As of December 2025, the focus is shifting from the immediate tax year to the major structural reforms scheduled for April 2026. This article breaks down the seven most critical, confirmed, and proposed tax changes you need to understand now to mitigate your exposure and optimise your financial strategy for the coming years.

The Seven Most Critical UK Tax Changes Effective From April 2026

The 2026/2027 tax year is a pivotal moment for UK taxpayers, bringing into force several key policies that have been legislated or consulted upon in recent Budgets and Autumn Statements. These changes affect everything from wealth transfer to investment income.

1. The Capital Gains Tax (CGT) Rate Hike to 18%

One of the most consequential changes for investors and second-home owners is the planned increase to the basic rate of Capital Gains Tax (CGT). This change is part of a broader fiscal strategy to raise revenue from wealth.

  • The New Rate: The basic rate of CGT is scheduled to increase from 14% (the rate effective from April 2025) to a new rate of 18%, effective from 6 April 2026.
  • Higher Rate: The higher rate of CGT is also expected to be adjusted in line with this increase, though the specific final figure should be confirmed in upcoming fiscal events.
  • Investors' Relief Cap Reduction: Simultaneously, the lifetime limit for qualifying disposals under Investors' Relief is set to be drastically reduced from £10 million to just £1 million.
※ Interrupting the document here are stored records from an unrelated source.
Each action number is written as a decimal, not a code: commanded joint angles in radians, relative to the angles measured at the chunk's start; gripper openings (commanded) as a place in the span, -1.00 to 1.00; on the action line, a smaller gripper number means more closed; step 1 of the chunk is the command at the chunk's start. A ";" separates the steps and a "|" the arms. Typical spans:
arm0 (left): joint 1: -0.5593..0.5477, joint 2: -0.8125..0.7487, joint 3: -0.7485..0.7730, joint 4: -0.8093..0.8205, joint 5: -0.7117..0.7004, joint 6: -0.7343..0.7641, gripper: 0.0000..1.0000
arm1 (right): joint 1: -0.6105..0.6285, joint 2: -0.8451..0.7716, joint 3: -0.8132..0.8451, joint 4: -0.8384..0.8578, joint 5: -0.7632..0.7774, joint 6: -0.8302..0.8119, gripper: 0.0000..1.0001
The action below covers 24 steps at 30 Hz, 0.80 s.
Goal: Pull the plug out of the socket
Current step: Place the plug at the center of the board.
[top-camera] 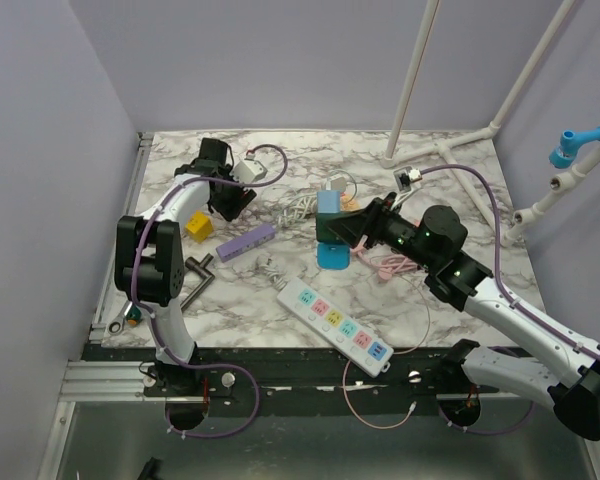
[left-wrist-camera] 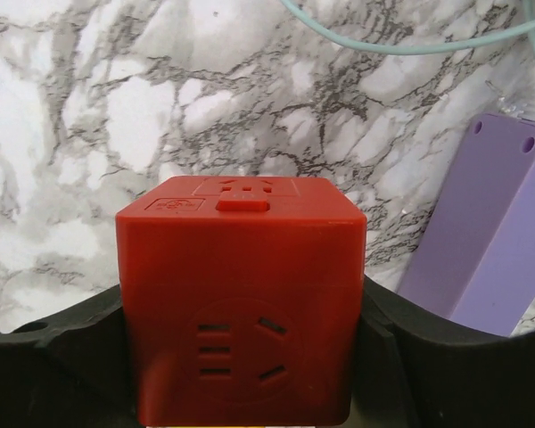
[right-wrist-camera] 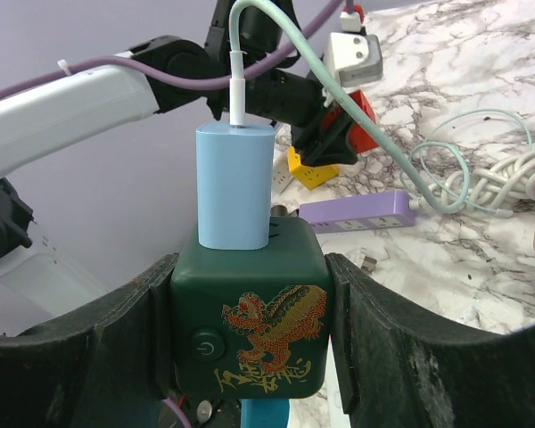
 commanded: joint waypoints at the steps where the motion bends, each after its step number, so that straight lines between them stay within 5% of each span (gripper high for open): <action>1: -0.024 -0.034 -0.070 0.079 0.031 -0.008 0.08 | -0.003 0.000 0.026 0.063 -0.041 0.016 -0.99; 15: -0.027 0.009 -0.084 0.091 0.014 -0.009 0.28 | -0.003 -0.005 0.104 0.002 -0.055 0.006 -0.99; 19: -0.034 0.025 -0.057 0.057 -0.019 -0.018 0.76 | -0.003 -0.010 0.111 -0.002 -0.053 0.009 -0.99; 24: -0.047 0.008 -0.072 0.049 -0.043 -0.001 0.97 | -0.004 -0.014 0.121 -0.011 -0.061 0.007 -0.99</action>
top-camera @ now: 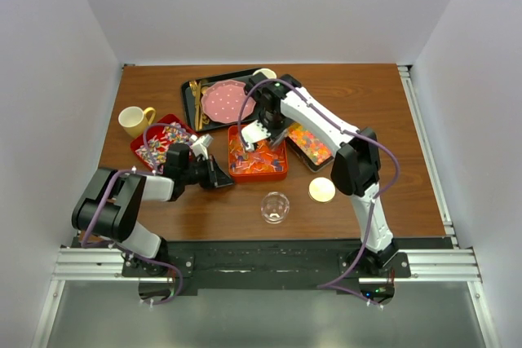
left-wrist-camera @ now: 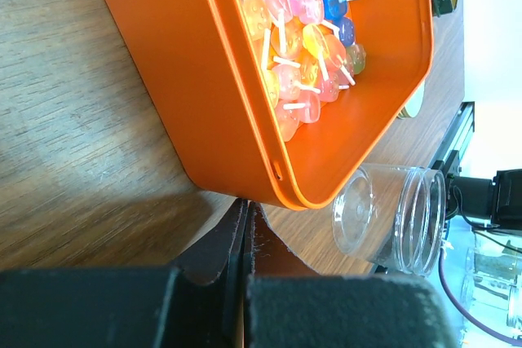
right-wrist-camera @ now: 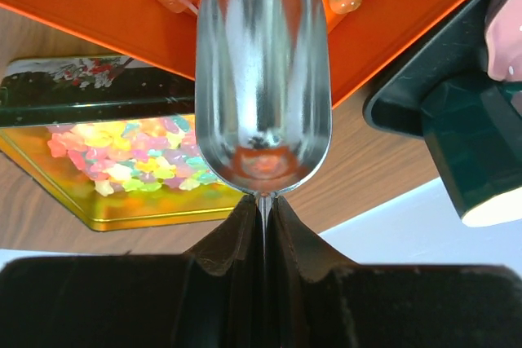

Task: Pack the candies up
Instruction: Scoop the fake candies from the storage box, then place the fake candies in the packing bottle.

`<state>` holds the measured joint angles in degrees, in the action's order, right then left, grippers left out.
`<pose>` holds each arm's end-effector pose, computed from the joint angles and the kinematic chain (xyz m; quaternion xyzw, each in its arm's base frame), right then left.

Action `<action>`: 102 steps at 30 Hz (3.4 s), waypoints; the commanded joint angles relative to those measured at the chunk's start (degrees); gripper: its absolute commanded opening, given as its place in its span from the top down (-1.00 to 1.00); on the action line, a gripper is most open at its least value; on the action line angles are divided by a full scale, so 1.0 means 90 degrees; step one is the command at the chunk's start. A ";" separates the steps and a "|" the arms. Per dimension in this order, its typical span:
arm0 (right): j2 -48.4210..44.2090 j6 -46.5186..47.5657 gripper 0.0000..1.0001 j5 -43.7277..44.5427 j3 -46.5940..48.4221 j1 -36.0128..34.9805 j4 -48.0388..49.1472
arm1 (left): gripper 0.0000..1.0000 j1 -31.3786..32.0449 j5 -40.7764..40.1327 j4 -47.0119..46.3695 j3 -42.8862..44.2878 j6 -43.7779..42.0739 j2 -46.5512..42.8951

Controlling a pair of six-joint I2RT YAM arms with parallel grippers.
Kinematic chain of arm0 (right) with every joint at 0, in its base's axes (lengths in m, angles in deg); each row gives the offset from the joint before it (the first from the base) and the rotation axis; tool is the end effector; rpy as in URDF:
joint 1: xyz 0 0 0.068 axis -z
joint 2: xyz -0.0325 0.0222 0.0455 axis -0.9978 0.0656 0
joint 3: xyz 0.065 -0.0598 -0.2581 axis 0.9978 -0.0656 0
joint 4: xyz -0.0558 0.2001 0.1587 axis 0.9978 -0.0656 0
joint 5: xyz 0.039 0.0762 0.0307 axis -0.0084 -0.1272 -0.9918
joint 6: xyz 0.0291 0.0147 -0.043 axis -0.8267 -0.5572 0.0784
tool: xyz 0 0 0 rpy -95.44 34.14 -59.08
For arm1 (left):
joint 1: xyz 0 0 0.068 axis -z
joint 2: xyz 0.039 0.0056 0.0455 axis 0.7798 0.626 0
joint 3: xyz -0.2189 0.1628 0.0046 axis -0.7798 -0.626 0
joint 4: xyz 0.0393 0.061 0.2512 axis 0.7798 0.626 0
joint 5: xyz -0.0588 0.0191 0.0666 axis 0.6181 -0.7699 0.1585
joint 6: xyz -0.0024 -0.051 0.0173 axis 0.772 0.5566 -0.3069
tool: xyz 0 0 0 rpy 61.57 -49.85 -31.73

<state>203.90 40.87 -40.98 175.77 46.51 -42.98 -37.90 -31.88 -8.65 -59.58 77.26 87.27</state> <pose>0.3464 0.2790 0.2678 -0.8954 0.4230 -0.1297 0.0492 0.2352 -0.0792 0.1159 -0.0030 0.8611 -0.4438 0.2482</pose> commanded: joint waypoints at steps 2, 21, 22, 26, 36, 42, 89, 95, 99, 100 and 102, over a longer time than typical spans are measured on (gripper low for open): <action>0.0275 0.0328 1.00 0.0238 0.0186 0.0097 -0.0033 | 1.00 0.0041 -0.0002 -0.0378 -0.0032 -0.0079 -0.0101; 0.0548 0.0154 1.00 -0.0486 -0.0586 -0.0303 0.0288 | 1.00 0.0178 0.0076 -0.0486 0.0358 -0.0216 0.0592; 0.0617 -0.0002 1.00 -0.0466 -0.0518 -0.0332 0.0347 | 1.00 0.0178 0.0066 -0.0485 0.0378 -0.0216 0.0631; 0.1202 -0.1152 1.00 -0.0417 0.0155 -0.0468 0.0221 | 1.00 0.0178 0.0076 -0.0524 0.0456 -0.0197 0.0749; 0.1545 -0.3529 1.00 -0.1753 0.0793 -0.0782 -0.0140 | 1.00 0.0148 0.0105 -0.0701 0.0437 0.0087 0.0827; 0.0579 -0.3813 1.00 -0.2955 -0.0846 -0.0596 0.1029 | 1.00 -0.0076 0.0212 -0.0038 0.0642 -0.0167 0.0496; -0.4743 -0.2924 1.00 -0.2664 -0.4951 0.0801 0.0476 | 0.28 -0.1737 0.0282 0.4075 0.2566 -0.2159 -0.2171; -0.4841 -0.2709 1.00 -0.1582 -0.4960 0.0508 0.0152 | 0.28 -0.1785 0.0144 0.3841 0.2430 -0.2140 -0.2239; -0.4793 -0.2680 1.00 -0.1238 -0.4960 0.0167 -0.0072 | 0.28 -0.1863 0.0135 0.3704 0.2351 -0.2042 -0.2308; -0.4802 -0.2680 1.00 -0.1237 -0.4990 0.0108 -0.0063 | 0.28 -0.1902 0.0125 0.3665 0.2312 -0.2032 -0.2337; -0.4783 -0.2699 1.00 -0.0927 -0.5107 -0.0096 -0.0053 | 0.28 -0.1961 0.0096 0.3568 0.2225 -0.1955 -0.2395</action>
<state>161.98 15.48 -55.15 130.97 48.35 -41.54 -54.20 -30.42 27.41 -38.30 59.25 67.84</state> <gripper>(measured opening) 0.145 0.360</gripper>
This significantly curtails the tax benefit for early-stage investors in unlisted trading companies.

This phased increase is designed to give taxpayers a window to "crystallise" gains before the final, higher rate takes effect, making 2025/2026 a crucial year for portfolio review.

2. The £1 Million Cap on Inheritance Tax (IHT) Reliefs

For business owners and those with substantial agricultural holdings, the Inheritance Tax (IHT) landscape will be fundamentally altered in 2026.

  • Reliefs Affected: The change introduces a cap on the combined value of assets eligible for both Agricultural Property Relief (APR) and Business Property Relief (BPR).
  • The Cap: From 6 April 2026, the maximum combined value of assets that can qualify for 100% relief under APR and BPR will be limited to £1 million.
  • Impact on Succession: Any asset value above the £1 million cap will be subject to the standard IHT rate, which currently stands at 40%. This is a major shift, requiring immediate restructuring of wills, trusts, and business succession plans for high-net-worth families and farmers.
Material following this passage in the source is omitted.